[Dataset items]
++++++++++

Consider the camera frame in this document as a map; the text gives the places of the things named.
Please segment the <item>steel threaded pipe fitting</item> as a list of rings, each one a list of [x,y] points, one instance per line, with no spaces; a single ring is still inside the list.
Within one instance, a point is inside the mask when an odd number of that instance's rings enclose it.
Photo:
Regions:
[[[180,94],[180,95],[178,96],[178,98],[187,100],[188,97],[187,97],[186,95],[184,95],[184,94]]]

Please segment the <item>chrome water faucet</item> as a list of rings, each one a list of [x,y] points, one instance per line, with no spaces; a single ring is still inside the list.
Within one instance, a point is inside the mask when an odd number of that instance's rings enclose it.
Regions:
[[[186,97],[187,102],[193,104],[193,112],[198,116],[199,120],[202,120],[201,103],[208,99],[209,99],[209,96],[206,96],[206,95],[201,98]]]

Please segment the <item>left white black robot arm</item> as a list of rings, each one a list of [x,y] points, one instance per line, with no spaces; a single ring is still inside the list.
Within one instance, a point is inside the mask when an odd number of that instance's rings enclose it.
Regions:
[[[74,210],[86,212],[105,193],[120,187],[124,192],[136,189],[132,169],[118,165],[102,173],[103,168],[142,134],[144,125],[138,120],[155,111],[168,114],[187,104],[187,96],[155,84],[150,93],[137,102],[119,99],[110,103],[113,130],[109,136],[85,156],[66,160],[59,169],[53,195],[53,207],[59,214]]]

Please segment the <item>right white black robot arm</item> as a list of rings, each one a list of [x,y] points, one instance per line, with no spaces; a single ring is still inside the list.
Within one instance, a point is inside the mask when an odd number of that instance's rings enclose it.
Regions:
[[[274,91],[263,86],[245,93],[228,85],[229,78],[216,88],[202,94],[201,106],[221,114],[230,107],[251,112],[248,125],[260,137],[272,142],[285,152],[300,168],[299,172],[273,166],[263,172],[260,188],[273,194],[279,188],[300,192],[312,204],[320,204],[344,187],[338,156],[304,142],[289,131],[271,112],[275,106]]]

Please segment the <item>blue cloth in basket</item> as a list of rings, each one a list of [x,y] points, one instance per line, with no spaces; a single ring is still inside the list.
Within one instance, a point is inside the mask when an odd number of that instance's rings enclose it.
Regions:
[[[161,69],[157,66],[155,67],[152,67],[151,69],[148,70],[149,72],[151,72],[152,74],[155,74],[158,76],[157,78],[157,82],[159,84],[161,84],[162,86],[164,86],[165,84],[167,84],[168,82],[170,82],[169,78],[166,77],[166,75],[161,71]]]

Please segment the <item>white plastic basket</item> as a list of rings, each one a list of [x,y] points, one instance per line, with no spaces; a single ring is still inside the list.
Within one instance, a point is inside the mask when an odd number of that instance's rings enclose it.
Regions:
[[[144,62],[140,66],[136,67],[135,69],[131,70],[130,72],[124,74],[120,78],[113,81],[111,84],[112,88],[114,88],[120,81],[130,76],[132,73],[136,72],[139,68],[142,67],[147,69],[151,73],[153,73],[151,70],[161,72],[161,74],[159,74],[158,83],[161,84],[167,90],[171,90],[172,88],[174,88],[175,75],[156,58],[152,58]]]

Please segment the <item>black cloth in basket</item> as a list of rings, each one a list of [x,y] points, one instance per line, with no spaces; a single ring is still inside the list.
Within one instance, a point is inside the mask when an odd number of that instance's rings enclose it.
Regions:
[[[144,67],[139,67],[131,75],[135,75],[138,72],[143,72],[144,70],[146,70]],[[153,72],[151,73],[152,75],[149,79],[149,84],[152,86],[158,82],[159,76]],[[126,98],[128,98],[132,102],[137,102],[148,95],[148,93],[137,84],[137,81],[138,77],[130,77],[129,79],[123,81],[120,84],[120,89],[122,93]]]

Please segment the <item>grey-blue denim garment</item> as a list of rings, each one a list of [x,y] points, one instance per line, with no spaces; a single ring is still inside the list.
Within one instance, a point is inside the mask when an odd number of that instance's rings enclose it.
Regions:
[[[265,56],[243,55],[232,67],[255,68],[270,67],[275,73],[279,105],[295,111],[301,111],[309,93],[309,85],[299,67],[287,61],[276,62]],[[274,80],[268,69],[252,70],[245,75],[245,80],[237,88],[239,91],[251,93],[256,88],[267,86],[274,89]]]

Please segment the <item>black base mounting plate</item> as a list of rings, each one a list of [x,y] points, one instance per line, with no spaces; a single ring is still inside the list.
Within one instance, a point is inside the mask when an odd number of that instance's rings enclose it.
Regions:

++++++++++

With "black" as the word to match, copy each line of the records that has it.

Please segment the <item>left white black robot arm</item> as a list of rings, each one a list of [x,y] points, one instance per line, with no spaces; a single ring is still inside the list.
Please segment the <item>right white black robot arm</item> as a list of rings, each one a list of [x,y] points, one instance per line, with no spaces; a single ring is still inside the list.
Please segment the <item>black cloth in basket</item> as a list of rings, each one a list of [x,y] points, one instance per line, with no spaces; a single ring is still inside the list.
Please segment the <item>black base mounting plate</item> as a list of rings, each one a list of [x,y] points, one instance per line, with no spaces; a single ring is still inside the list.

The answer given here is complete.